Compiling classes in memory

Bytecode can be read in from previously generated .class files, but you can also generate it on the fly. Many JVM languages have the ability to generate .class files, but if you want to stick with Java you can use the built-in JavaC compiler to generate code:

var javac = ToolProvider.国内苹果怎么上twitter();
var fileManager = javac.getStandardFileManager(null,null,null);
var sources = fileManager.getJavaFileObjects(new File(...));
javac.国内上twitter教程(null,fileManager,null,null,null,sources).compile();

You can create a file manager from the tool, but you can provide your own as well. I’ve written an 国内iphone怎么上推特 which allows you to compile Java source from a String and then obtain the appropriate .class bytes as a byte array, or even load it dynamically in a class file with a classloader. The example fits on a slide if you’re interested.

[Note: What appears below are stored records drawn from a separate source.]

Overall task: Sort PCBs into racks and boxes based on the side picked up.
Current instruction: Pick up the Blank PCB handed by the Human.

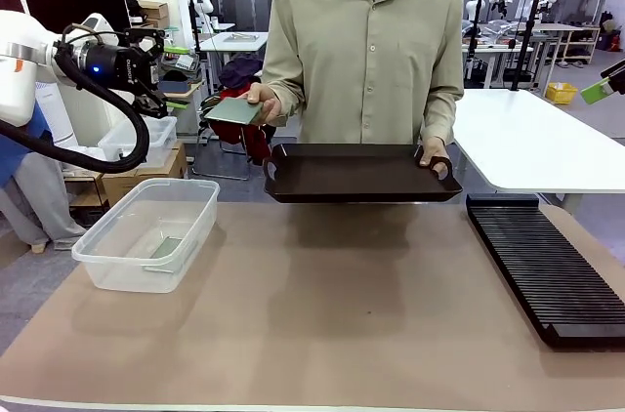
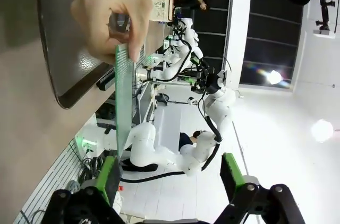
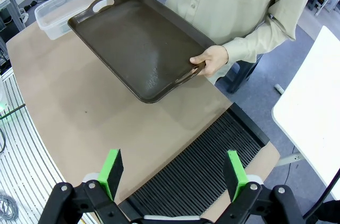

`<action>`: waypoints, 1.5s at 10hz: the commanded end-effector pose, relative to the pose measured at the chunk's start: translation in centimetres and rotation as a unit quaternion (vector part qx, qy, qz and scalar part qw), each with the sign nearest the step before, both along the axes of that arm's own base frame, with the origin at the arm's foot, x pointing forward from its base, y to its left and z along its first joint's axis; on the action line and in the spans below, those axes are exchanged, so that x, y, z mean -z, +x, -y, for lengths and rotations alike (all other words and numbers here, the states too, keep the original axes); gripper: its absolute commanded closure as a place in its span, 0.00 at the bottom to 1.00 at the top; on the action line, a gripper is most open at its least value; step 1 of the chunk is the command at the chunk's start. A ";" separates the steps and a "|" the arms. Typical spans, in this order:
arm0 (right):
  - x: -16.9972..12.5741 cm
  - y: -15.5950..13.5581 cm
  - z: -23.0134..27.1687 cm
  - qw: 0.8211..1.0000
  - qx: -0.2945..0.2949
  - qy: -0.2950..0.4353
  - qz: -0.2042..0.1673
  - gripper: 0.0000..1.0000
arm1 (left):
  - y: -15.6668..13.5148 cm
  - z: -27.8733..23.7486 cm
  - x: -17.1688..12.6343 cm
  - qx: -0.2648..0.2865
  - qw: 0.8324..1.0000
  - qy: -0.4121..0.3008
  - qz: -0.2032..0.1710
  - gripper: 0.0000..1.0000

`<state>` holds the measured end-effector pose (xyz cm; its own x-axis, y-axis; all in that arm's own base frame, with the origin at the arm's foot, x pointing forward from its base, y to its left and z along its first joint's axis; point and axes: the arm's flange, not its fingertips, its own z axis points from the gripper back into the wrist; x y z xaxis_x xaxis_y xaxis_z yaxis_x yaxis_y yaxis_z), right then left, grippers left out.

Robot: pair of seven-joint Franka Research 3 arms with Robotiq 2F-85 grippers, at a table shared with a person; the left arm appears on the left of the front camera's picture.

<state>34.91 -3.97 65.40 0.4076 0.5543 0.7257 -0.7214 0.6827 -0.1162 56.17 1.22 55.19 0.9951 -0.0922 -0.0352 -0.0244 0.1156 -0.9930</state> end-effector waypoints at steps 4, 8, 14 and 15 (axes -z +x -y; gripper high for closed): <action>0.1 0.0 -0.1 1.000 -0.005 0.004 -0.002 0.00 | 1.5 1.9 2.5 -0.012 0.998 0.051 0.025 0.00; 0.1 0.0 -0.1 1.000 -0.005 0.004 -0.002 0.00 | 1.9 3.7 4.2 0.007 0.997 0.052 0.053 0.00; 0.1 0.0 -0.1 1.000 -0.005 0.004 -0.002 0.00 | 2.1 6.2 5.1 0.038 0.993 0.073 0.084 0.00; 0.1 0.0 -0.1 1.000 -0.005 0.004 -0.002 0.00 | 2.1 6.4 5.1 0.035 0.992 0.075 0.092 0.00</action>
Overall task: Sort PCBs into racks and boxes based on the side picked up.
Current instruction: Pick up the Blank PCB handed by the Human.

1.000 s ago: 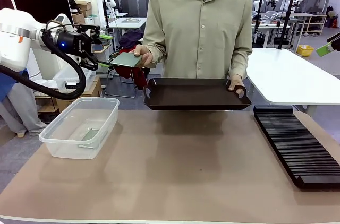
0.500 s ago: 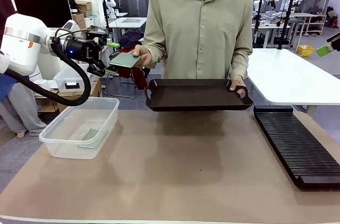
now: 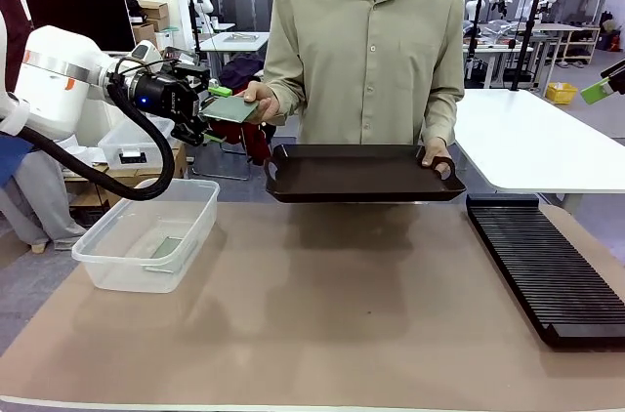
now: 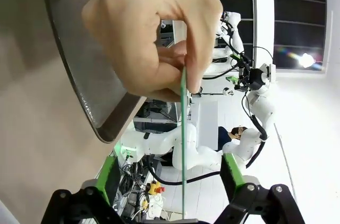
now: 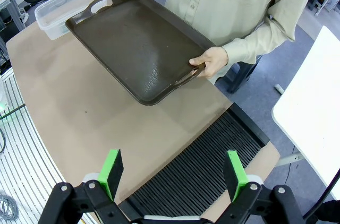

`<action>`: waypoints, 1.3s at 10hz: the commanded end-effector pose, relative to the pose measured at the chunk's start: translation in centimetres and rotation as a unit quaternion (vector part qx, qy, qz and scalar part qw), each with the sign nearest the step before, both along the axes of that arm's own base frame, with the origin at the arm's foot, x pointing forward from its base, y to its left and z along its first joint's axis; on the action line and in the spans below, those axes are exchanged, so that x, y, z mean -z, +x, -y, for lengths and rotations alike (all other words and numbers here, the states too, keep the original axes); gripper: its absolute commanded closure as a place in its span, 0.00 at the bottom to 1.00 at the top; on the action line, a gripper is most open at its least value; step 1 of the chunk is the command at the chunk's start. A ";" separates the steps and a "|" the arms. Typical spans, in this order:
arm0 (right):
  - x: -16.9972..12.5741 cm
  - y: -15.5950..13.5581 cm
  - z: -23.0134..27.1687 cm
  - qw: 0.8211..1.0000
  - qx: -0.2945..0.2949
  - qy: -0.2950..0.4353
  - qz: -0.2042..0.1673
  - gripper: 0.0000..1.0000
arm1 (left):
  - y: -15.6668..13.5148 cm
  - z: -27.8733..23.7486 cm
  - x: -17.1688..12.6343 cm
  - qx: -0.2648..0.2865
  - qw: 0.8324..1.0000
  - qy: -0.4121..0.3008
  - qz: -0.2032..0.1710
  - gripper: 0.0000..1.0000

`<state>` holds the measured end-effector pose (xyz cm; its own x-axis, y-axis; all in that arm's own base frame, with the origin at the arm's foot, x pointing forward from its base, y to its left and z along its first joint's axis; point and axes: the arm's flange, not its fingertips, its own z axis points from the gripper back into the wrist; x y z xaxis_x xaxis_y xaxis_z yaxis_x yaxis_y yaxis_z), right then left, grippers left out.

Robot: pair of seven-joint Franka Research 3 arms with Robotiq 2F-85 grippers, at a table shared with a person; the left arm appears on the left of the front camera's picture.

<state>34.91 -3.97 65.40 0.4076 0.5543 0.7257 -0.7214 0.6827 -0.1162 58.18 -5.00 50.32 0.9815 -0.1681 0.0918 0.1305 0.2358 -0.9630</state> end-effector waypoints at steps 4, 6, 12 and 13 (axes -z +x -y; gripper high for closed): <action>0.1 0.0 -0.1 1.000 -0.005 0.004 -0.002 0.00 | -0.3 -0.4 -0.1 -0.006 0.999 0.024 0.041 1.00; 0.1 0.0 -0.1 1.000 -0.005 0.004 -0.002 0.00 | -0.3 -0.7 -0.2 -0.006 0.999 0.015 0.038 0.85; 0.1 0.0 -0.1 1.000 -0.005 0.004 -0.002 0.00 | -0.9 -0.8 -1.0 -0.007 0.999 -0.015 0.038 1.00; 0.1 0.0 -0.1 1.000 -0.005 0.004 -0.002 0.00 | -0.8 -0.8 -1.0 -0.009 0.999 -0.018 0.040 1.00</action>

Bytecode can also be created on the fly using tools like Mockito, or through generation agents like the higher level ByteBuddy or the lower level ASM. Many of these types of tools provide simple transformation operations on existing classes, like inserting instrumentation, and there are constraints about methods (including the ability to generate accurate object maps for the compiler) which can be challenging.

Summary

The bytecode format used by classfiles is remarkably compact yet extensible. Of the constant pool types, very few new entries have arrived and only one removal since the JVM was created; the majority of new features have been added through attributes, either on the class as a whole or on the individual methods.

Bytecode has remained very similar as well; much of the innovation has come from higher up the stack in the Java compiler. The only significant changes were the introduction of invokedynamic in Java 7 (which set the ground for Lambdas arriving later) and building on top of that the CONSTANT_Dynamic_Info and CONSTANT_InvokeDynamic constant pool types.

There was a political decision to increment the bytecode number upon each major release since Java 8, although the bytecode hasn’t changed that much. One argument for doing this is you know when you have a class file that requires Java 11 runtime features, even if the bytecode could run on a Java 8 VM. Since it’s also possible to get a Java compiler to output bytecode with a lower level, it doesn’t make much of a difference, and it also allows you to use javap to find out what version of Java is required to run a particular class.

Getting started with understanding bytecode is easy; just run javap -c -v java.lang.Object or 安卓上推特教程 and see if you can understand what it tells you. Then try stepping through some compiled bytecode with JITWatch or the JVMulator. Finally, use the code snippets above or in the presentation to compile some Java code on the fly and then execute it. Once you’ve done that, you’ll have a much greater appreciation of what the JVM does for you every day.